Resistivity $\left(\rho \right)$ as function of temperature $\left(T\right)$ for the ${\mathrm{FeSb}}_{2-x}{\mathrm{Sn}}_x$ samples. Inset shows ${\rho }_{3K}∕{\rho }_{300\mathrm{K}}$ as a function of $x$. The solid line is a guide to the eye. The second inset is an Arrhenius plot of $\rho \left(T\right)$ for the $x=0$ sample. The solid line is a linear fit to data above $50\mathrm{K}$ with an activation energy of $265\mathrm{K}$.

Figure 7

Thermopower $\left(S\right)$ as function of temperature $\left(T\right)$ for the ${\mathrm{FeSb}}_{2-x}{\mathrm{Sn}}_x$ samples. Upper inset is a replot of the same data with a much reduced $y$ scale. Lower inset shows $S$ as a function of $x$ at $50\mathrm{K}$ and $200\mathrm{K}$ (note the broken $y$ axis).

Figure 8

Sommerfeld coefficient $\left(\gamma \right)$ of ${\mathrm{FeSb}}_{2-x}{\mathrm{Sn}}_x$ as a function of $x$. Dotted curve is a guide to the eye.
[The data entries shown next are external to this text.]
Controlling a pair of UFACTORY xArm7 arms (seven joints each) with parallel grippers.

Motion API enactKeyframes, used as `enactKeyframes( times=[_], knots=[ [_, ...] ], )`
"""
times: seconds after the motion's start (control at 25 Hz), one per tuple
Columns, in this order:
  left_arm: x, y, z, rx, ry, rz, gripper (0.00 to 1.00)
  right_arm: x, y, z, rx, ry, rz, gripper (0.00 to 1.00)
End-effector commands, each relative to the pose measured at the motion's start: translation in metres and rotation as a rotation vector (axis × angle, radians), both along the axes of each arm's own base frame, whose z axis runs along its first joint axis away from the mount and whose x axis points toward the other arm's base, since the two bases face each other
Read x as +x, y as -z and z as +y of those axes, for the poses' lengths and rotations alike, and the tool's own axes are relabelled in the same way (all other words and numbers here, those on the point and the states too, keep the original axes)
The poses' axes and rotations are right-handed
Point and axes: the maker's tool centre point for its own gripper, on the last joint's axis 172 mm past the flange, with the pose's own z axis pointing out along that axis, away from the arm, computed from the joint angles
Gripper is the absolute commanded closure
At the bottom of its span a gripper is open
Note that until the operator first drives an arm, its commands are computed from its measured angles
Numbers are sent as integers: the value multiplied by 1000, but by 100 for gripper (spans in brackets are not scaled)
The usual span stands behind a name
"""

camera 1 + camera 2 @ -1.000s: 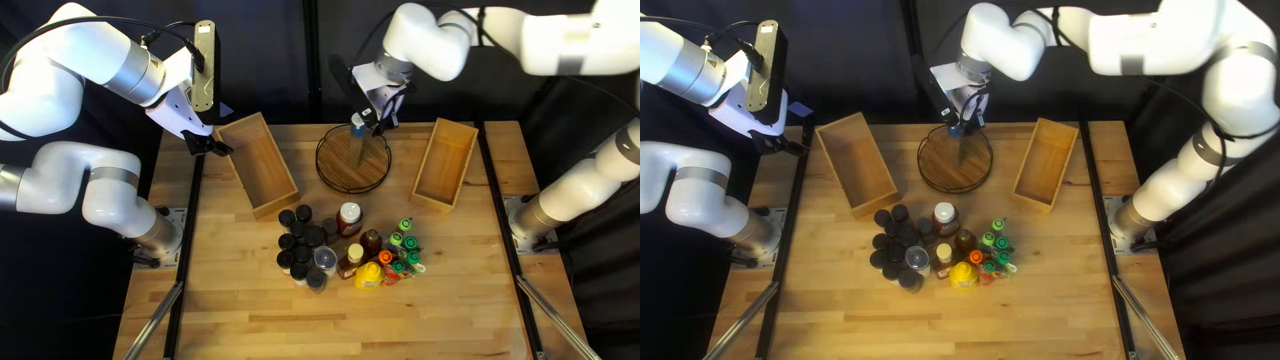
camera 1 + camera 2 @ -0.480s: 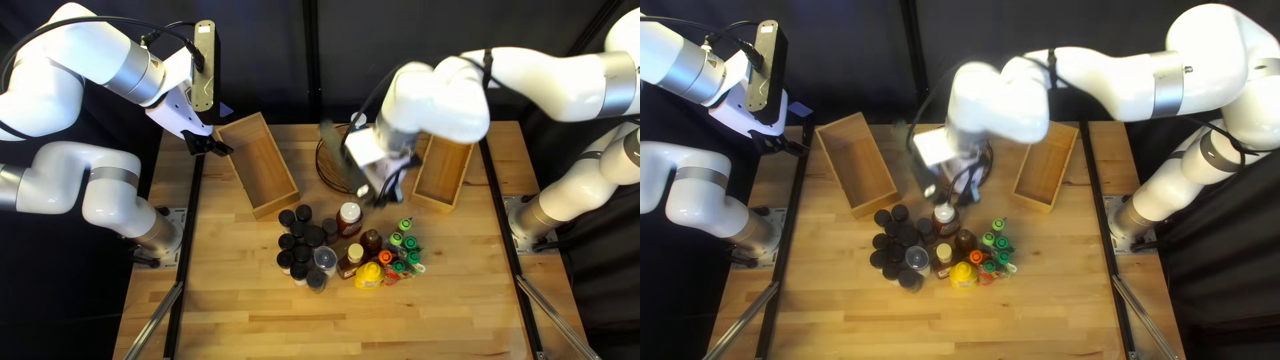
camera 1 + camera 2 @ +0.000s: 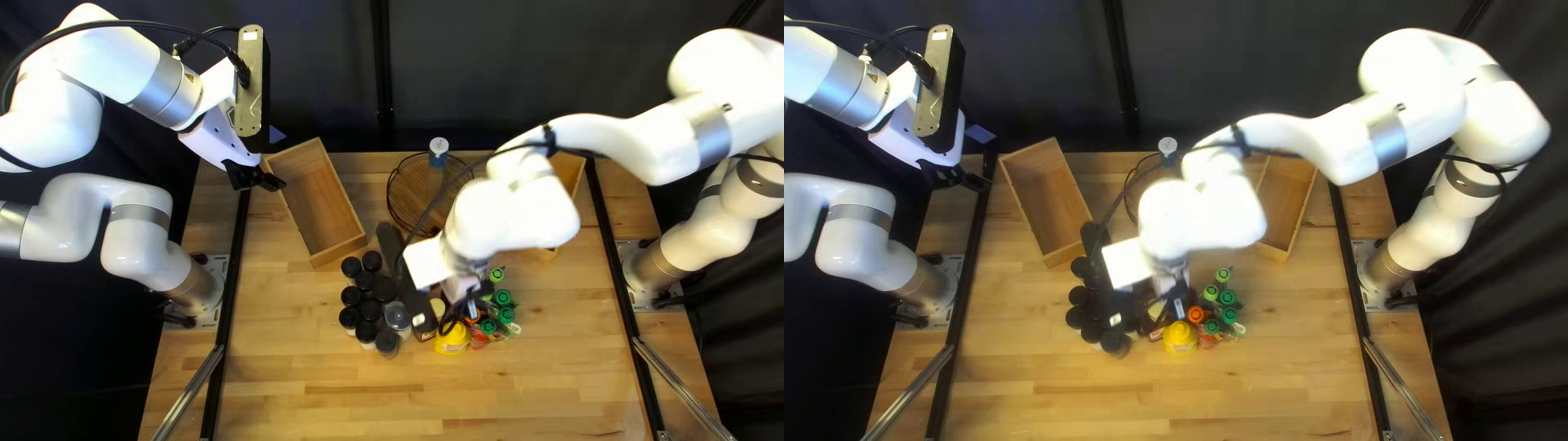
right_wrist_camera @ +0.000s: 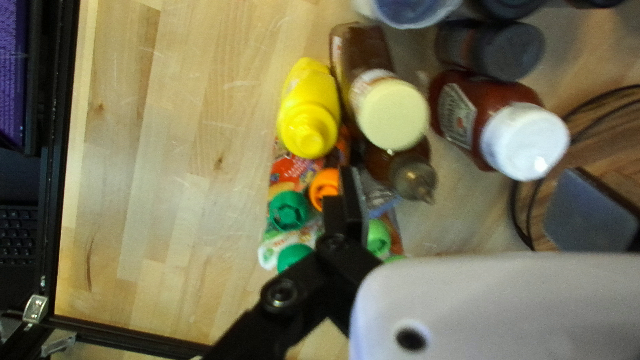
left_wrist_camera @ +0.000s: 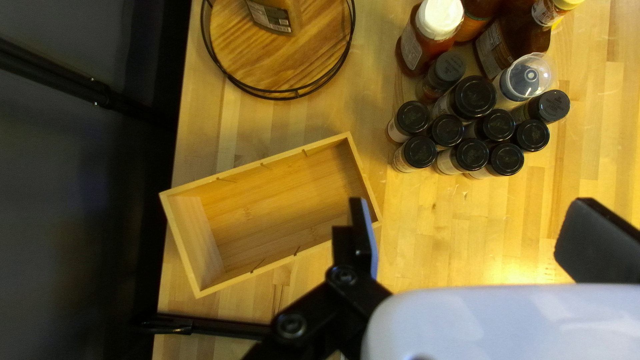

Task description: Separate condiments, baby food and spices and place it in 3 different racks/containers

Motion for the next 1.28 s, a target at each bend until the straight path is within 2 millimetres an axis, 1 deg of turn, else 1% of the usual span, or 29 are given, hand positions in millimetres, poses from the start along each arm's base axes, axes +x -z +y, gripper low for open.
enactKeyframes(
  times=[0.04,0.32,0.36,0.4,0.44,0.48,0.56,0.72,0.84,0.92,1.0,1.08,1.12,1.16,1.2,1.24,1.28],
  knots=[
    [0,0,0,0,0,0,0,2,8,7,-7,-1,-4,0],
    [0,0,0,0,0,0,0,12,26,7,-13,7,-13,0],
    [0,0,0,0,0,0,0,12,30,7,-10,7,-15,8],
    [0,0,0,0,0,0,0,12,31,7,-9,7,-17,63],
    [0,0,0,0,0,0,0,12,33,8,-9,9,-19,97],
    [0,0,0,0,0,0,0,13,32,10,-7,9,-22,100],
    [0,0,0,0,0,0,0,12,29,13,0,4,-27,100],
    [0,0,0,0,0,0,0,10,13,16,23,-13,-39,100],
    [0,0,0,0,0,0,0,10,-4,16,36,-25,-50,100],
    [0,0,0,0,0,0,0,11,-24,14,42,-32,-59,100],
    [0,0,0,0,0,0,0,14,-48,10,45,-35,-68,100],
    [0,0,0,0,0,0,0,18,-70,11,46,-42,-75,100],
    [0,0,0,0,0,0,0,19,-78,10,45,-45,-77,100],
    [0,0,0,0,0,0,0,21,-96,10,42,-51,-82,100],
    [0,0,0,0,0,0,0,22,-109,8,41,-54,-87,100],
    [0,0,0,0,0,0,0,22,-117,6,38,-56,-89,100],
    [0,0,0,0,0,0,0,22,-129,3,34,-60,-94,100]
  ],
)
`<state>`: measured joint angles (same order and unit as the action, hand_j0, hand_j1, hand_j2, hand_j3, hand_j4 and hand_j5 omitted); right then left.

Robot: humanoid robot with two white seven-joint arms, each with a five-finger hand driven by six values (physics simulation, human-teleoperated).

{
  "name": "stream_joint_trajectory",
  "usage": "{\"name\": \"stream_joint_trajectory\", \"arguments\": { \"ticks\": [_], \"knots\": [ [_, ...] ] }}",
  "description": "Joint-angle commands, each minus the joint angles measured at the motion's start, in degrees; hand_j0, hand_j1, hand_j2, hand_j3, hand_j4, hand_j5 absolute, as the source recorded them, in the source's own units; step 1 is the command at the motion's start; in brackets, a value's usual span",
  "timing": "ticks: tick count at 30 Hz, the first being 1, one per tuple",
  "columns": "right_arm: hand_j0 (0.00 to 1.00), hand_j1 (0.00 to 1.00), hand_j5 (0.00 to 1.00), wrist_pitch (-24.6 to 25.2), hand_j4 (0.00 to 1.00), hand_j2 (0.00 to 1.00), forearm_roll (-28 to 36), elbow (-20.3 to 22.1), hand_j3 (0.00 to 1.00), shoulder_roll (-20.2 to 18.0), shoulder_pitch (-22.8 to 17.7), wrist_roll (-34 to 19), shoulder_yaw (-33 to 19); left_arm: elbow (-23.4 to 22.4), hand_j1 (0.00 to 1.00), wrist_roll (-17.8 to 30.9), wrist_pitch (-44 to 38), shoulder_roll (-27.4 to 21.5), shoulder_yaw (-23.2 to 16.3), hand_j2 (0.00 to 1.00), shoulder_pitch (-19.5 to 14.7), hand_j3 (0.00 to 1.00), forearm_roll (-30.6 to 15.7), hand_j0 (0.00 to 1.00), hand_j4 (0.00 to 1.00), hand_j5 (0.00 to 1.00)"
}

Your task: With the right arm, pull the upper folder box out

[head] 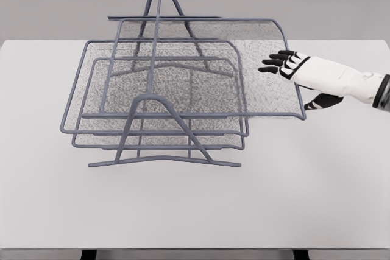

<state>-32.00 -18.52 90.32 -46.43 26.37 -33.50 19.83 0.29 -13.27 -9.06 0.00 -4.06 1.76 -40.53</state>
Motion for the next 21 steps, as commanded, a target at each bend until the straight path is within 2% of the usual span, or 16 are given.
{"name": "stream_joint_trajectory", "arguments": {
  "ticks": [1,5,10,11,15,16,19,21],
  "knots": [
    [1.00,1.00,1.00,-2.54,1.00,1.00,-5.47,-0.32,1.00,-2.44,-0.35,-1.50,-1.02,-0.02,1.00,0.08,0.00,0.00,0.01,1.00,0.00,1.00,0.01,1.00,1.00,1.00],
    [1.00,1.00,1.00,-3.00,1.00,1.00,-4.24,-0.24,1.00,-5.34,-5.98,-1.50,-7.44,-0.02,1.00,0.00,0.00,0.00,0.01,1.00,0.00,1.00,0.01,1.00,1.00,1.00],
    [1.00,1.00,1.00,-3.00,1.00,1.00,-2.84,-0.32,1.00,-9.38,-6.15,-1.50,-8.67,-0.02,1.00,0.00,0.00,0.00,-0.07,1.00,0.00,1.00,0.01,1.00,1.00,1.00],
    [1.00,1.00,1.00,-3.00,1.00,1.00,-0.55,-0.41,1.00,-11.75,-6.33,-1.50,-8.67,-0.02,1.00,0.00,0.00,0.00,0.01,1.00,0.00,1.00,0.01,1.00,1.00,1.00],
    [1.00,1.00,1.00,-3.00,1.00,1.00,-0.02,-1.99,1.00,-13.69,-6.59,-1.50,-9.11,-0.02,1.00,0.00,0.00,0.00,0.01,1.00,0.00,1.00,0.01,1.00,1.00,1.00],
    [1.00,1.00,1.00,-3.00,1.00,1.00,1.65,-3.66,1.00,-14.92,-6.59,-1.50,-9.90,-0.02,1.00,0.00,0.00,0.00,-0.07,1.00,0.00,1.00,0.01,1.00,1.00,1.00],
    [1.00,1.00,1.00,-3.00,1.00,1.00,7.18,-3.93,1.00,-20.72,-6.59,-1.50,-12.01,-0.02,1.00,0.00,0.00,0.00,0.01,1.00,0.00,1.00,0.01,1.00,1.00,1.00],
    [1.00,1.00,1.00,-3.00,1.00,1.00,14.21,-1.21,1.00,-21.69,-5.19,-1.50,-12.98,-0.02,1.00,0.08,0.00,0.00,0.01,1.00,0.00,1.00,0.01,1.00,1.00,1.00]
  ]
}}
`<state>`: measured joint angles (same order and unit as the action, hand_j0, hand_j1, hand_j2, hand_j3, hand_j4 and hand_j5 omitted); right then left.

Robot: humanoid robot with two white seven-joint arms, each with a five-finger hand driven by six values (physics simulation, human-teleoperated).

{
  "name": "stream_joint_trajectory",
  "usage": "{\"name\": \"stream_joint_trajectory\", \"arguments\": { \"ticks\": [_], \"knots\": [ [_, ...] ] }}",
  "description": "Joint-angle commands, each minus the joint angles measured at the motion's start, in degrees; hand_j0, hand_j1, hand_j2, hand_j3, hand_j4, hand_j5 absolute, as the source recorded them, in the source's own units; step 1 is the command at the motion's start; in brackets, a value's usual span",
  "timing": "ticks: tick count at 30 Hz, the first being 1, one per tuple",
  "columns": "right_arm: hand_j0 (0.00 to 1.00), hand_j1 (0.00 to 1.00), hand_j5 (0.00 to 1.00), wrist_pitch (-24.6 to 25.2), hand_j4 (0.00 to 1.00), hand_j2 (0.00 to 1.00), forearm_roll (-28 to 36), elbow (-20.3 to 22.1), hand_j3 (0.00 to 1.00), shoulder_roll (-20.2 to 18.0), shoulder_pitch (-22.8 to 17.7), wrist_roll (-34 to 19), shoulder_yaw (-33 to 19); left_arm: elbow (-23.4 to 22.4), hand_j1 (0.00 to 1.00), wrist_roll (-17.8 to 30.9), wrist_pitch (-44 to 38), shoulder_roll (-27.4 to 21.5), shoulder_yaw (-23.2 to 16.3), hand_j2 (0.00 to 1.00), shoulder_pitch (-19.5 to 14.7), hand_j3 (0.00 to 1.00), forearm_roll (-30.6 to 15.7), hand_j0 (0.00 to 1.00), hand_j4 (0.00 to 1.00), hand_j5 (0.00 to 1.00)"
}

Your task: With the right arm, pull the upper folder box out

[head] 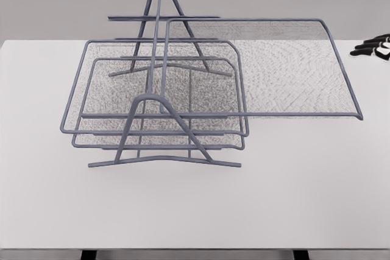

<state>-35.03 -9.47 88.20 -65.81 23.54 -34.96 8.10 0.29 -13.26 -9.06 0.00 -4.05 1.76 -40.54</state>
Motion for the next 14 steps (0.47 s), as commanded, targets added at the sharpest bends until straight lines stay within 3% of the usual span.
{"name": "stream_joint_trajectory", "arguments": {
  "ticks": [1,2,3,5,10,14],
  "knots": [
    [1.00,1.00,1.00,0.05,1.00,1.00,6.66,4.52,1.00,-2.30,0.36,-0.04,-0.63,-0.03,1.00,-0.01,0.01,0.00,0.00,1.00,0.00,1.00,0.02,1.00,1.00,1.00],
    [1.00,1.00,1.00,0.93,1.00,1.00,8.77,7.25,1.00,-2.21,1.07,-0.04,-0.28,-0.03,1.00,-0.01,0.01,0.00,0.00,1.00,0.00,1.00,0.02,1.00,1.00,1.00],
    [1.00,1.00,1.00,1.02,1.00,1.00,8.94,7.60,1.00,-0.46,3.87,-0.04,3.40,-0.03,1.00,-0.01,0.01,0.00,-0.08,1.00,0.00,1.00,0.02,1.00,1.00,1.00],
    [1.00,1.00,1.00,5.15,1.00,1.00,8.77,7.69,1.00,7.54,17.50,-0.04,18.35,-0.03,1.00,-0.01,0.01,0.00,0.00,1.00,0.00,1.00,0.02,1.00,1.00,1.00],
    [1.00,1.00,1.00,5.15,1.00,1.00,8.59,8.04,1.00,10.97,17.94,-0.04,21.96,-0.03,1.00,0.08,0.01,0.00,0.00,1.00,0.00,1.00,0.02,1.00,1.00,1.00],
    [1.00,1.00,1.00,4.89,1.00,1.00,8.59,8.04,1.00,11.32,18.03,-0.04,22.05,-0.03,1.00,0.08,0.01,0.00,0.00,1.00,0.00,1.00,0.02,1.00,1.00,1.00]
  ]
}}
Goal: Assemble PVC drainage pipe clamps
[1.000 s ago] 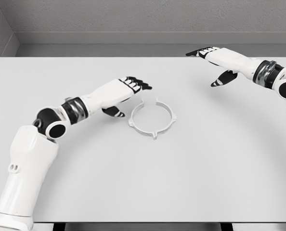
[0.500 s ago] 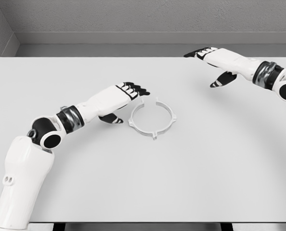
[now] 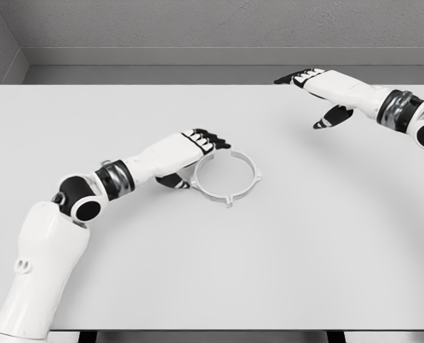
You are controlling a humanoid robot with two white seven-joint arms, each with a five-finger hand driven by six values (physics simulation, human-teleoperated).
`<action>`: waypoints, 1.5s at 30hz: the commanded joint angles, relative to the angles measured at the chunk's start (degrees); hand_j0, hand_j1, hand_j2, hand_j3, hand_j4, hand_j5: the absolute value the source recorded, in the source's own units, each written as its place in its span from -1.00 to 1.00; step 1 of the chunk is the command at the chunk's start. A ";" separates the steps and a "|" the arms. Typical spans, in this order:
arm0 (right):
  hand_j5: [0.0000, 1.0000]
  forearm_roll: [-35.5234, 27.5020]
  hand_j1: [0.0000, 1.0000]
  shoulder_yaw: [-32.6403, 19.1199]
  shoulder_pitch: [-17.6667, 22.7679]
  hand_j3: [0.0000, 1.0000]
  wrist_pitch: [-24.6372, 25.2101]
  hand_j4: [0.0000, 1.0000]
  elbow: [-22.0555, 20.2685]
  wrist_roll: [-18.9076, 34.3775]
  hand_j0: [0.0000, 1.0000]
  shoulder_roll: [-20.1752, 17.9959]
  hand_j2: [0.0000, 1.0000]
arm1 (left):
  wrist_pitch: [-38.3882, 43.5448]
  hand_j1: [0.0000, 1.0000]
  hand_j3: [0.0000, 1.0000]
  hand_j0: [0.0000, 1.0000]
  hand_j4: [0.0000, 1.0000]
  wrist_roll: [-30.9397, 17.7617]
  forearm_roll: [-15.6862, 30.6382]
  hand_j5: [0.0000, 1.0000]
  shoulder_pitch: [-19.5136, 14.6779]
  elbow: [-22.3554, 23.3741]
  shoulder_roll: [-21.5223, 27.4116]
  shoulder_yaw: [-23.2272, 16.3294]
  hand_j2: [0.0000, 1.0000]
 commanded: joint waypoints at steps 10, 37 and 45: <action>1.00 -0.58 1.00 0.06 0.00 1.00 0.20 1.00 -1.24 -0.03 1.00 -0.20 1.00 | 0.14 1.00 1.00 1.00 1.00 -0.02 0.16 1.00 -0.97 2.53 -1.72 -0.20 1.00; 1.00 -0.58 1.00 0.24 0.35 1.00 0.11 1.00 -1.33 -0.03 1.00 -0.82 1.00 | 0.14 1.00 1.00 1.00 1.00 -0.02 0.16 1.00 -2.90 4.12 -4.62 -1.07 1.00; 1.00 -0.58 1.00 0.24 0.44 1.00 0.11 1.00 -1.24 -0.03 1.00 -1.17 1.00 | 0.14 1.00 1.00 1.00 1.00 -0.02 0.34 1.00 -2.99 4.12 -4.62 -0.64 1.00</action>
Inset shows the specific heat divided by temperature $(C_p∕T)$ as a function of $T^2$ at lowest temperatures. Linear fits (not shown) to the curves are used to extract $\gamma$ with the relation $C_p∕T=\gamma +\beta T^2$.

Figure 9

Specific heat $\left(C_p\right)$ per mole ${\mathrm{FeSb}}_{2-x}{\mathrm{Sn}}_x$ as function of temperature $\left(T\right)$ for $x=0$ and $x=0.15$. The dotted line is the classical Dulong Petit value $3NR=74.8\mathrm{J}{\mathrm{K}}^{-1}{\mathrm{mol}}^{-1}$. Inset shows the same data in the high temperature region. The solid curve is a Debye model calculation with three atoms per unit cell and a Debye temperature of $340\mathrm{K}$. The dashed curve is a sum between the Debye model and the contribution from two narrow bands where the total density per band is 2.96 states per unit cell (1.48 per formula unit), the band gap is $862\mathrm{K}$, and the band width is $295\mathrm{K}$, see Ref. 27.